I suspect this feature request will be solved/solvable when Wikidata integrates all of the projects, esp. Wiktionary (bug number?) Then instead of [[w:Blah]] magically being red based on weekly updates, wikis would use a template like {{ifexistson|enwiki}} to call entity:getSitelink( 'enwiki' ) in order to determine whether there is an enwiki page for the local page. More interesting possibilities are possible once we also have Lua access to any item. (bug 47930). Then the page [[wikt:ru:Foo]] can do magic relating to [[w:en:Blah]] using calls like {{ifexistson|enwiki|Q527633}}
(In reply to TeleComNasSprVen from comment #24) > I'm going to have to suggest another configuration setting (even though > MediaWiki is already bloated enough with those already). We need a way for > wikis to opt out if they do not need nor want this change. > > I'm not sure if this has been suggested, but should we just keep this > feature confined to the same wiki farm? Or ask the target wiki if the source > wiki wants to check the existence of the target wiki's article? I'd imagine > possible abuse like {{#ifexist:google:foo}} when we would not feasibly check > if a google page exists or not. I think just doing it for the current wiki farm is a sane approach; later we might do a wider system, but it would need us to significantly change the information held in the interwiki map.

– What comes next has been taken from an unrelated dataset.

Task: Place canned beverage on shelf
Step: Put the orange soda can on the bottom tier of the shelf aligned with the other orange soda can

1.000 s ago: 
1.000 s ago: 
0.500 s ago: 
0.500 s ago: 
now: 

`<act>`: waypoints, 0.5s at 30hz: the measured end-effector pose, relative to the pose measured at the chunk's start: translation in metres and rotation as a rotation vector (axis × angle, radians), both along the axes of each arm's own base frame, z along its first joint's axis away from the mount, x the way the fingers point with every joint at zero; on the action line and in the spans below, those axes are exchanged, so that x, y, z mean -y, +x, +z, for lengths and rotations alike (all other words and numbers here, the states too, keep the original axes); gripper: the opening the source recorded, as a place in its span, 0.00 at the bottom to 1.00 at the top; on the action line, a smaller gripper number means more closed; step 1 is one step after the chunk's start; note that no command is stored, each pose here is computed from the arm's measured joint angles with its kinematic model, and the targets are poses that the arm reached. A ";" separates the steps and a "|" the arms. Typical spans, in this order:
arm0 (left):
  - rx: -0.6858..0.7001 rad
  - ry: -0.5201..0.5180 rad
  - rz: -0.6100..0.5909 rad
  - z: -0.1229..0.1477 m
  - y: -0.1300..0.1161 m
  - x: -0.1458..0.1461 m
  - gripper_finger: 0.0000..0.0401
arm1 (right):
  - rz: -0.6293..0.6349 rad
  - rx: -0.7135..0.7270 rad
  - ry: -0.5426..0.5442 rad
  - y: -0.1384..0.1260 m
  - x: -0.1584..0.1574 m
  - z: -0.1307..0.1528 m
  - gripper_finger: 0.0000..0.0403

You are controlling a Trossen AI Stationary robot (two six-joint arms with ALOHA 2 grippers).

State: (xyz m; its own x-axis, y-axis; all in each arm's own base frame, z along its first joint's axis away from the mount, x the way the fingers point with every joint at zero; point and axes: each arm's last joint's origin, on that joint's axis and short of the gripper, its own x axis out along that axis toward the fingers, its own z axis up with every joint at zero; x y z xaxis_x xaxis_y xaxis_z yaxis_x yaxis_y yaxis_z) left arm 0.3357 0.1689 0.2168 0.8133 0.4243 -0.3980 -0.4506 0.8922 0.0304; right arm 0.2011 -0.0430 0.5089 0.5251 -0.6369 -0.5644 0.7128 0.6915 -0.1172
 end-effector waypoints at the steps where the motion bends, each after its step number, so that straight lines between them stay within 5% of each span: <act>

(In reply to John Mark Vandenberg from comment #25) > I suspect this feature request will be solved/solvable when Wikidata > integrates all of the projects, esp. Wiktionary (bug number?) No. This is about skins and appearance, not structural data relating items. (Also, Wikidata isn't remotely the right way to go about this.) The system we will build as part of the switch from the PHP parser to Parsoid for generating the read HTML will be able to achieve this as an extension of the existing system built for VisualEditor in fixing bug 37901, a pre-cursor to 37902. VisualEditor requests the existence status of each of the links on the page and sets them to be red or otherwise based on this status; the same styling can be calculated server-side and returned as an API call (without client-side Javascript), which means that this can work for all users, and extending the status checking to other MediaWiki instances in the same farm (or even further afield) is a relatively simple extension of this principle.
(In reply to James Forrester from comment #27) > (In reply to John Mark Vandenberg from comment #25) > > VisualEditor requests the existence status of each of the links on the page > and sets them to be red or otherwise based on this status; the same styling > can be calculated server-side and returned as an API call (without > client-side Javascript), which means that this can work for all users, and > extending the status checking to other MediaWiki instances in the same farm > (or even further afield) is a relatively simple extension of this principle. Can the checks be feasibly done without placing too much load and performance worry on the servers? As someone noted above, even if some of the work was offloaded to cache such querying would already put a strain on the servers.
(In reply to TeleComNasSprVen from comment #28) > (In reply to James Forrester from comment #27) > > (In reply to John Mark Vandenberg from comment #25) > > > > VisualEditor requests the existence status of each of the links on the page > > and sets them to be red or otherwise based on this status; the same styling > > can be calculated server-side and returned as an API call (without > > client-side Javascript), which means that this can work for all users, and > > extending the status checking to other MediaWiki instances in the same farm > > (or even further afield) is a relatively simple extension of this principle. > > Can the checks be feasibly done without placing too much load and > performance worry on the servers? As someone noted above, even if some of > the work was offloaded to cache such querying would already put a strain on > the servers. Sure; caching the state of the pages is already inside the API cluster's bailiwick, and this would just be a (large) client load on that. It's almost certainly feasible, albeit we may need to bump up the API cluster a little.